# Chapter 45: Model Drift Detection

## Learning Objectives

By the end of this chapter, you will be able to:

- Distinguish between data drift, concept drift, and performance drift in the context of a time‑series prediction system
- Choose appropriate statistical tests and machine learning methods to detect drift in your NEPSE prediction pipeline
- Implement drift detection using Python libraries such as `evidently`, `scipy`, and `alibi-detect`
- Monitor feature distributions and model residuals over time
- Set up automated alerts when drift exceeds predefined thresholds
- Quantify the magnitude and impact of drift
- Design retraining triggers and mitigation strategies to keep your model accurate in changing market conditions

---

## Introduction

A machine learning model is a snapshot of the patterns present in the training data. When those patterns change after deployment—because of evolving market dynamics, new regulations, or shifts in investor behaviour—the model’s predictions can become unreliable. This phenomenon is known as **model drift**.
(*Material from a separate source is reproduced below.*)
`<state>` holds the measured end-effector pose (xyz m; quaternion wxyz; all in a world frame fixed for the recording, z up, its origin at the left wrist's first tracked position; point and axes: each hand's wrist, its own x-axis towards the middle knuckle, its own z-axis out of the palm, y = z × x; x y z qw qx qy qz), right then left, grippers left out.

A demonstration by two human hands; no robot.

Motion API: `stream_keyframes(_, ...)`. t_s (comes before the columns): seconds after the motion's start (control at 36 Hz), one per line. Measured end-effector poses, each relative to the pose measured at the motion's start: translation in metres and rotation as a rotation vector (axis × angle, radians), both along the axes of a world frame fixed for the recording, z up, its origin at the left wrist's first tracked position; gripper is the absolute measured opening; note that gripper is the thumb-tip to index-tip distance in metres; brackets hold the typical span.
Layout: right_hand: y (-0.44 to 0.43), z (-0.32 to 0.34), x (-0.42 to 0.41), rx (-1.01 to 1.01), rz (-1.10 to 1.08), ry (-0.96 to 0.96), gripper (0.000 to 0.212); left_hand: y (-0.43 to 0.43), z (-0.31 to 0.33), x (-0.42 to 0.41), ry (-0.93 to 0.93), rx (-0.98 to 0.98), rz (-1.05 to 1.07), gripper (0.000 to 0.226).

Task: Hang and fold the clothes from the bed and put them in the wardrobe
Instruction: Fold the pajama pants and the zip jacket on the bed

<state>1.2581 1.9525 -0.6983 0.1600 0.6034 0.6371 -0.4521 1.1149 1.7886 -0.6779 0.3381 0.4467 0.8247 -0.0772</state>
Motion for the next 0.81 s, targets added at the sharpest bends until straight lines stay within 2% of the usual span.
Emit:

For the NEPSE stock prediction system, drift can manifest in many ways: the average trading volume might increase as more retail investors enter the market, the relationship between technical indicators and future returns might weaken, or a sudden political event could render historical patterns irrelevant. Detecting drift early allows you to retrain or adjust your model before it starts losing money for your users.

In this chapter, we will explore the different types of drift, methods to detect them, and how to integrate drift detection into your production monitoring stack. We will use the NEPSE system as a running example, demonstrating how to monitor the feature distributions and prediction errors of your stock price model over time.

---

## 45.1 Types of Model Drift

Model drift is usually categorised into three interrelated types:

1. **Data Drift (Covariate Shift)**  
   The statistical properties of the input features change over time. For example, the distribution of the `Volume` feature in NEPSE data might shift if the exchange introduces a new trading platform that increases liquidity.

2. **Concept Drift**  
   The relationship between the input features and the target variable changes. For instance, the same level of RSI (Relative Strength Index) might have indicated a buying opportunity during a bull market but becomes less reliable in a sideways market.

3. **Performance Drift**  
   The model’s predictive performance (e.g., accuracy, RMSE) degrades over time. Performance drift is often a consequence of data or concept drift, but it can also be caused by changes in the data quality or the target definition (e.g., a change in the way “close price” is calculated).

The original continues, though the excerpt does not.